» Problem statement:
Please return all of the data exactly as written.

====== The data ======

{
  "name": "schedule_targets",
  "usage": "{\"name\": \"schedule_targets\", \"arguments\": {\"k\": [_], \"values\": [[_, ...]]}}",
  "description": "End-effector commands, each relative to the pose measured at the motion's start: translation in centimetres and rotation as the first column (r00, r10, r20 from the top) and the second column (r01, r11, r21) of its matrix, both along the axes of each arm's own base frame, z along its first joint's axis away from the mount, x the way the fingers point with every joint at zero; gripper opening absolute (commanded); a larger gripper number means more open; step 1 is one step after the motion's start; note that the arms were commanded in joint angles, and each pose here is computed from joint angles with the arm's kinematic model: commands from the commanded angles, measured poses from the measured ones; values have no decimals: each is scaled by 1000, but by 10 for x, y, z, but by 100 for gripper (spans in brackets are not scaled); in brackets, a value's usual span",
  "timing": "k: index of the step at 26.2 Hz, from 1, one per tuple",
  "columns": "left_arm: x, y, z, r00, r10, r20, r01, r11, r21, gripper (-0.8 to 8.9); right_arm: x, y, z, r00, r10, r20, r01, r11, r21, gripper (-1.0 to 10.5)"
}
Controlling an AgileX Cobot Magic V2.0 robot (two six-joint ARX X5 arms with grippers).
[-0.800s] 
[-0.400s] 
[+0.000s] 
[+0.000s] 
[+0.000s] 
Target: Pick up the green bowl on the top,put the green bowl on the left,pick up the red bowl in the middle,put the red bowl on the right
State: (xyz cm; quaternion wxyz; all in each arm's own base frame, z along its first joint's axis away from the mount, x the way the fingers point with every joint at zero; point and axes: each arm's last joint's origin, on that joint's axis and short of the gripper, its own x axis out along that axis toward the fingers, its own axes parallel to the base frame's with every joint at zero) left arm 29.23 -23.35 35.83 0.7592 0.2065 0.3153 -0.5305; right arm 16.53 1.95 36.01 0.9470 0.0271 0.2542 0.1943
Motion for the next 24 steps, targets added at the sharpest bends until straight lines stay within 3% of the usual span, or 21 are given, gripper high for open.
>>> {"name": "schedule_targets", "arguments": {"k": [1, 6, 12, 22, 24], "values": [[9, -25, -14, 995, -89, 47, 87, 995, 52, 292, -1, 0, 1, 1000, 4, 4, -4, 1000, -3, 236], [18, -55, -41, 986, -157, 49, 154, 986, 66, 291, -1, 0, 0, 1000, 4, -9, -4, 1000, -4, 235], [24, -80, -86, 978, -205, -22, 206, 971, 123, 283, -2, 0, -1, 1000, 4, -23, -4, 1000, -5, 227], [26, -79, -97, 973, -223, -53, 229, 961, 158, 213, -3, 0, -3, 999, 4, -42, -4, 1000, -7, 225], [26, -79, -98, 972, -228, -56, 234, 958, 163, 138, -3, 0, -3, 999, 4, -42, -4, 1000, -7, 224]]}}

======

» Exercise response:
{
  "name": "schedule_targets",
  "usage": "{\"name\": \"schedule_targets\", \"arguments\": {\"k\": [_], \"values\": [[_, ...]]}}",
  "description": "End-effector commands, each relative to the pose measured at the motion's start: translation in centimetres and rotation as the first column (r00, r10, r20 from the top) and the second column (r01, r11, r21) of its matrix, both along the axes of each arm's own base frame, z along its first joint's axis away from the mount, x the way the fingers point with every joint at zero; gripper opening absolute (commanded); a larger gripper number means more open; step 1 is one step after the motion's start; note that the arms were commanded in joint angles, and each pose here is computed from joint angles with the arm's kinematic model: commands from the commanded angles, measured poses from the measured ones; values have no decimals: each is scaled by 1000, but by 10 for x, y, z, but by 100 for gripper (spans in brackets are not scaled); in brackets, a value's usual span",
  "timing": "k: index of the step at 26.2 Hz, from 1, one per tuple",
  "columns": "left_arm: x, y, z, r00, r10, r20, r01, r11, r21, gripper (-0.8 to 8.9); right_arm: x, y, z, r00, r10, r20, r01, r11, r21, gripper (-1.0 to 10.5)"
}
Controlling an AgileX Cobot Magic V2.0 robot (two six-joint ARX X5 arms with grippers).
[-0.800s] 
[-0.400s] 
[+0.000s] 
[+0.000s] 
[+0.000s] 
Target: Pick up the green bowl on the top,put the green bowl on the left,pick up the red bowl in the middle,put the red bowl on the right
State: (xyz cm; quaternion wxyz; all in each arm's own base frame, z along its first joint's axis away from the mount, x the way the fingers point with every joint at zero; point and axes: each arm's last joint's origin, on that joint's axis and short of the gripper, its own x axis out along that axis toward the fingers, its own axes parallel to the base frame's with every joint at zero) left arm 29.23 -23.35 35.83 0.7592 0.2065 0.3153 -0.5305; right arm 16.53 1.95 36.01 0.9470 0.0271 0.2542 0.1943
Motion for the next 24 steps, targets added at the sharpest bends until straight lines stay within 3% of the usual span, or 21 are given, gripper high for open.
>>> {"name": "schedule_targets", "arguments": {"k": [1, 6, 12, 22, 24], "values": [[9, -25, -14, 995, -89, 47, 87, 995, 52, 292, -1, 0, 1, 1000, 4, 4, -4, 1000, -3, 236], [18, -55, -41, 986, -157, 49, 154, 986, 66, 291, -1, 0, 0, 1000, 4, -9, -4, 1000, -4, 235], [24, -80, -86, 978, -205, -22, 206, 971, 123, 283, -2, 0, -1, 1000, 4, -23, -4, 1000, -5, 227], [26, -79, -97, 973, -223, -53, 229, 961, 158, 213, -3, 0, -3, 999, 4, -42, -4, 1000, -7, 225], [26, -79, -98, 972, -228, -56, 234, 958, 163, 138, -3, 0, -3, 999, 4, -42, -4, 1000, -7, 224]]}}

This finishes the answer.